Posted by: Sean Duggan at Jul 13, 2005 6:34:51 AM

Curious: Tensor, how did you come across the novel? I read it some time in the late 50's, so I can attest that the mind shield lasts at least that long.
I have to share my linguists story. A few years ago (okay, about 28 years ago) I worked with someone from Tennessee who, when you pointed to bell peppers, she called them mangos. I sent a note to a linguist discussion list (this was before the Internet) and within hours I got notes back from linguists who were happy to tell me the geographic extent of this usage (middle Appalachia) and how it arose (both bell peppers and mangoes were used in the chutneys that British sailors (some of whom settled in Appalachia) of the 17th century ran into).

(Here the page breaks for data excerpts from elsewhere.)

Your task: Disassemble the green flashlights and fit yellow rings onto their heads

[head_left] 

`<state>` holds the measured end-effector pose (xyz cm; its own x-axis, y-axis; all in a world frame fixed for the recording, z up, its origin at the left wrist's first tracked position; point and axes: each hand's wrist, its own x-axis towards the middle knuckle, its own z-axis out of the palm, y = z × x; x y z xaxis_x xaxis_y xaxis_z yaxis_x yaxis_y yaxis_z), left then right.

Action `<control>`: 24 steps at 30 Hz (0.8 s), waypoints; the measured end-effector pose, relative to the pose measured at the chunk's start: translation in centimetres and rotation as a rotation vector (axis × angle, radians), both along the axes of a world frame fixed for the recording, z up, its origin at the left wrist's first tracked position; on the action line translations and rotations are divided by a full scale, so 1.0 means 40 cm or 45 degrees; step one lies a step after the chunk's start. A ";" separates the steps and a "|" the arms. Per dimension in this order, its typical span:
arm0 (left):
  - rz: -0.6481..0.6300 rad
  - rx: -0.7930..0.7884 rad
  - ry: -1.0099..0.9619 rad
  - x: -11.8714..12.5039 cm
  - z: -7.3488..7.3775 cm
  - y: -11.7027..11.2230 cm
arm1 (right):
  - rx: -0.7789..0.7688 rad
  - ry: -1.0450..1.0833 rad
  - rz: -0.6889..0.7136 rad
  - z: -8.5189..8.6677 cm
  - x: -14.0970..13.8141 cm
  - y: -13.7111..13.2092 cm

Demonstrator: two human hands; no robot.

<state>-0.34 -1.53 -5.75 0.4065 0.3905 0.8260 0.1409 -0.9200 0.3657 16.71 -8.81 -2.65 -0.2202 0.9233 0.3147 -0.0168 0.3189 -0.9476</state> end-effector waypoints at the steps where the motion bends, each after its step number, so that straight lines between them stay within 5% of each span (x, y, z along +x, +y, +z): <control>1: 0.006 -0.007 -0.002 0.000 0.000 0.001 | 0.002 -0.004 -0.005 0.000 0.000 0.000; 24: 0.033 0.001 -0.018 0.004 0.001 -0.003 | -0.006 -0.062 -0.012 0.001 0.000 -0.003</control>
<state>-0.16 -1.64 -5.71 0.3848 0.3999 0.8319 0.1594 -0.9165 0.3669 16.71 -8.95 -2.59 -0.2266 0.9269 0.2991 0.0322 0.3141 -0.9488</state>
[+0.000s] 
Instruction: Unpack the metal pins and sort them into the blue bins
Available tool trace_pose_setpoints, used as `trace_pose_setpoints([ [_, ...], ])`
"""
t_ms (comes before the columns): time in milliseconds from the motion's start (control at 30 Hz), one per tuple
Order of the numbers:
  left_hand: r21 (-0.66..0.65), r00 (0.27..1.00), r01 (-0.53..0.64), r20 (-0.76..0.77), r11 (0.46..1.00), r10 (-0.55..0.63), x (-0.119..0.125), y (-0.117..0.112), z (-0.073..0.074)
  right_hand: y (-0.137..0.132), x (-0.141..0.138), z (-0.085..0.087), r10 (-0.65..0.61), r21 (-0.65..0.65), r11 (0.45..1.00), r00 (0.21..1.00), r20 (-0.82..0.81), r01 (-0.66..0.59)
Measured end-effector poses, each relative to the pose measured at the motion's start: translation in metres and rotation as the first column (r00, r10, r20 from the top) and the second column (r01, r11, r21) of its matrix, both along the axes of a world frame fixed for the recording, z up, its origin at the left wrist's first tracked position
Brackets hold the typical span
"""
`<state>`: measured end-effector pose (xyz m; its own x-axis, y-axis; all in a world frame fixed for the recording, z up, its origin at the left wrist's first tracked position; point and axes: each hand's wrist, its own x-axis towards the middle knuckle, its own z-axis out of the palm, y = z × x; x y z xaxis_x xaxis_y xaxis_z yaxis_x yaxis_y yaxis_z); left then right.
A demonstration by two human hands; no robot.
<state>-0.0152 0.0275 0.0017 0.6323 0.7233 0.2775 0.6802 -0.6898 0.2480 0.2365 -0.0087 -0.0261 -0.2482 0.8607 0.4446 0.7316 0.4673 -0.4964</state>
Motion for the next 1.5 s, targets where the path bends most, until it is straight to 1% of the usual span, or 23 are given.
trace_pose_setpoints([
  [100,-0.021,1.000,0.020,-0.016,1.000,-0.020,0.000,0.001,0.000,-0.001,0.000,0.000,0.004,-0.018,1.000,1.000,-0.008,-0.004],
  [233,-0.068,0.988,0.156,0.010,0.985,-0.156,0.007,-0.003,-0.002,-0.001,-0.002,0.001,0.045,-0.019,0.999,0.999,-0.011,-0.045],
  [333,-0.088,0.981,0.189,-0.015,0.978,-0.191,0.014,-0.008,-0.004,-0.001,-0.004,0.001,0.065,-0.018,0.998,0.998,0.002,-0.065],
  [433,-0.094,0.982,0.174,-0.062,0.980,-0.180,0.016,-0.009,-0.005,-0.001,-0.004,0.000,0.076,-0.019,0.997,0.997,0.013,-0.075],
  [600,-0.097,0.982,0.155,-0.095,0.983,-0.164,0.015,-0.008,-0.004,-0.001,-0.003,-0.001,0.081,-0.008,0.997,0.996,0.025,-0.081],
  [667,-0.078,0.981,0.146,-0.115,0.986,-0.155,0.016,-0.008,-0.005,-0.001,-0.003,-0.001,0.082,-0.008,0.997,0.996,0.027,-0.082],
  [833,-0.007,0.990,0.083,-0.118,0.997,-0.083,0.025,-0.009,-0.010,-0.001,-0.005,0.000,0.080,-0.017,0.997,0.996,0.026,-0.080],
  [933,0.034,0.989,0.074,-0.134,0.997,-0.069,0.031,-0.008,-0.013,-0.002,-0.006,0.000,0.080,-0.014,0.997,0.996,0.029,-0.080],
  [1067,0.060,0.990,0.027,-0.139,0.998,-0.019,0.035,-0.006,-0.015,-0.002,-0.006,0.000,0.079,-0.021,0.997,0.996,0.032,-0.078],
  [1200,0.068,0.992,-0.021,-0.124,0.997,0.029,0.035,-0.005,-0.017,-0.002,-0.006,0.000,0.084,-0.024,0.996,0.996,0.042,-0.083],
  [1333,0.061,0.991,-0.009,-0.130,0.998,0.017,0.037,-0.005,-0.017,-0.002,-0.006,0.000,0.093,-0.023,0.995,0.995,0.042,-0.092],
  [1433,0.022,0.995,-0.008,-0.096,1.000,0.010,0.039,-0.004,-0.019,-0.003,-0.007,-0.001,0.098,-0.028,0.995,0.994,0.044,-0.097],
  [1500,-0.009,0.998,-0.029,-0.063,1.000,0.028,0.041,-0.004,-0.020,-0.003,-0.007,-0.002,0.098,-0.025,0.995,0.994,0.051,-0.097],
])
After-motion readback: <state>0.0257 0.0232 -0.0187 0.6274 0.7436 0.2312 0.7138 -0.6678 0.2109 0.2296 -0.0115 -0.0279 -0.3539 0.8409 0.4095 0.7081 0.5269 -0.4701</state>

And, have you read Stars My Destination?
Gully Foyle is my name
Terra is my nation.
Deep space is my dwelling place
The stars my destination.

Posted by: Larry at Sep 28, 2005 8:30:09 AM

Thnax to David Weigel. I have added music to the tensor lyric myself. anyone know of any attempts have been made to mimic the desciption made in The Demolished Man??? ie "I have some real gone tricks in that tune," Duffy said, still playing. "Notice the beat after 'one'? That's a semicadence..." etc, I have yet to hear of any attempts in that order.
I do not no if this song has been actually stuck in my head... but it has been there ever since i read the book... it is more likely to be "stuck in my head" voluntarily, since i liked the tune so much and really enjoyed the book. The re-occurrence of the lyric throughout the book helps to build a lot of tension (no pun intended). I do prefer Stars My Destination tho. The man as predator concept is much to my liking.

Posted by: Pesta at Sep 4, 2006 1:37:51 AM

I read this as a kid and there are times I'd run 2-3 of these in my mind at once just for the heck of it.

Posted by: Stephen M (Ethesis) at Dec 20, 2006 4:59:07 PM

Hah, you still haven't bored Dorothea. I just followed today's link to your blog because I wanted to know where you got the title. The song wore off (I read the book in the late 50s) and I couldn't recreate it. Thanks for having it here. I knew it was "The Demolished Man," but I had the author wrong too!

Here's to more banality.

Posted by: orcmid at Mar 20, 2007 6:31:32 PM

Bester invented leet-speak!

I love the story. I first read it as a teenager, and I've re-read it many times. It reminds me a lot of more recent cyberpunk stuff like blade runner or the works of William Gibson.

Posted by: Paul Sharp at Jul 6, 2008 4:40:25 PM

Bester loved to play with the language, as can be seen in my favorite story of his, "Fondly Fahrenheit," which also features characters obsessed over a catchy tune, as well as "futuristic space lingo."

As for the infectious aspect of the jingle, the first example of viral marketing I know of is in Fritz Leiber's short story, "Rump-Titty-Titty-Tum-Tah-Tee," which features an earworm with both audible and visual aspects. It's been on my top ten list since I read it in Jr. High almost 25 years ago.

Posted by: Karl Loeffler at Sep 9, 2008 10:41:15 AM

I like to live by the motto: "Never make an enemy by mistake, but always by intention." Keeps me polite most of the time.